### Given data
**********

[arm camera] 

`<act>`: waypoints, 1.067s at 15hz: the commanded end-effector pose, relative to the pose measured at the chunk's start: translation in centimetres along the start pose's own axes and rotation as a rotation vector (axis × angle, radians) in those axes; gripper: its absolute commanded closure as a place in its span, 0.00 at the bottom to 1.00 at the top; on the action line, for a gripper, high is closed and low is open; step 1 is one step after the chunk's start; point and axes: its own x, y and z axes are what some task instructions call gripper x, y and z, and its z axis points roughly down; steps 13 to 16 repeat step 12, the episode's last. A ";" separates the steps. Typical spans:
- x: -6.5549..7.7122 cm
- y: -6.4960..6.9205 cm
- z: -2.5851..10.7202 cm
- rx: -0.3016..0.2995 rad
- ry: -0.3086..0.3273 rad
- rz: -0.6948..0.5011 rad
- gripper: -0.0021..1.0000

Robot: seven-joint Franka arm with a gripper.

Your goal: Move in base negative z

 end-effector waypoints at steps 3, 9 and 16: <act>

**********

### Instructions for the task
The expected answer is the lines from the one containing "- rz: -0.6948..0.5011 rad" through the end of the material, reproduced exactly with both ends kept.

### Completed exercise
- rz: -0.6948..0.5011 rad
- gripper: -0.0021..1.0000

Robot: seven-joint Franka arm with a gripper.

Your goal: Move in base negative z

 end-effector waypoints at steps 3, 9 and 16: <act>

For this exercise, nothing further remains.